Taking off her shorts, Amanda returned to her pizza and spent the rest of the day alone with her confused thoughts and consolidated herself by filling her time and stomach with the delicious pizza.


----------



## Wetsobem (May 20, 2008)

By midmorning, almost two weeks later, Amanda was fed up. It was barely nine o’clock and she had been sitting alone with her empty pizza box and juice carton for nearly twenty minutes. 

She was also aware that with each passing day she had been able to finish the bulk of her pizza and eventually the entire thing in progressively less time, Amanda had become increasingly concerned over what she was going to do to keep herself from going crazy. 

She rose into a sitting position on the couch, causing the additional pounds that had been packed onto her growing and visibly distended belly to sprawl all the way down to the top of her thighs, all but fully obscuring the waist of her ruthlessly uncomfortable shorts. Her thighs, too, were struggling to bulge over the legs of her shorts, and her breasts, also swollen from her weeks of fatty feasting, showed more quivering flesh bulging over the top of her bra and through to neck of her top than was actually stuffed inside it. 

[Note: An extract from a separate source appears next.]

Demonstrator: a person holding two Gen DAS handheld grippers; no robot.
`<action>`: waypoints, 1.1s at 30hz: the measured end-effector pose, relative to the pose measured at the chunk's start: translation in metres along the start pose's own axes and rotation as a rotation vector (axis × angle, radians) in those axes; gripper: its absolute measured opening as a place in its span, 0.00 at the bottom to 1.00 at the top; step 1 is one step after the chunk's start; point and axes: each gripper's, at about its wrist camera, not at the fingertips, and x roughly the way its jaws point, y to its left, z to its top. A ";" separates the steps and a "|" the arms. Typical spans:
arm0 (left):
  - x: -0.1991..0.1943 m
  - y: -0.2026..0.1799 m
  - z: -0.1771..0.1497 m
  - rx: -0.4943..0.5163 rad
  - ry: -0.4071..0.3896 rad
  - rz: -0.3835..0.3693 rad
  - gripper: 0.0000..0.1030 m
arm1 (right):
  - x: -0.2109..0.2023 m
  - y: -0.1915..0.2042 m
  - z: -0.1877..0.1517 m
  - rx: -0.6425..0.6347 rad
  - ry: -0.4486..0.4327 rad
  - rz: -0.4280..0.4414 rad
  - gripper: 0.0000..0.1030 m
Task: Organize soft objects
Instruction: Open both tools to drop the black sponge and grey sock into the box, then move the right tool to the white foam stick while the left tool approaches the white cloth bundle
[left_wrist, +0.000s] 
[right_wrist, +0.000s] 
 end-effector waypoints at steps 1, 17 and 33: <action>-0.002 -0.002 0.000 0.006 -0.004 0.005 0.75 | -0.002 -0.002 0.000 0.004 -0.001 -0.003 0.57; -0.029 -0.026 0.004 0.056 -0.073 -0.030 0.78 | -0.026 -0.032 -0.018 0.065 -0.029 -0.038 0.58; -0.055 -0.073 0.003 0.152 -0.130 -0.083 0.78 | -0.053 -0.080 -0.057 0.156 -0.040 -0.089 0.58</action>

The night before she had had nothing to do for the entire evening after the first half hour, she was so hungry from all the time she had to kill after lunch, which she had exhausted after only two hours of painfully slow munching, that she practically inhaled it, and she knew that she would start to go nuts if that went on for much longer.

Sickened by her only option, and knowing that it was his intention the whole time, Amanda grasped the pen in her pizza-grease soaked hands for only the second time since she had been locked in the apartment. Placing the box back into the dumbwaiter, she wrote as calmly and sincerely as she could manage given her opinion of her captor: 

_“Alright…you win. I’m finally asking for something,” _Amanda heaved a sigh before continuing. _ “Please send up more food from now on.” _

She closed the door on the dumbwaiter and heard it creak downward.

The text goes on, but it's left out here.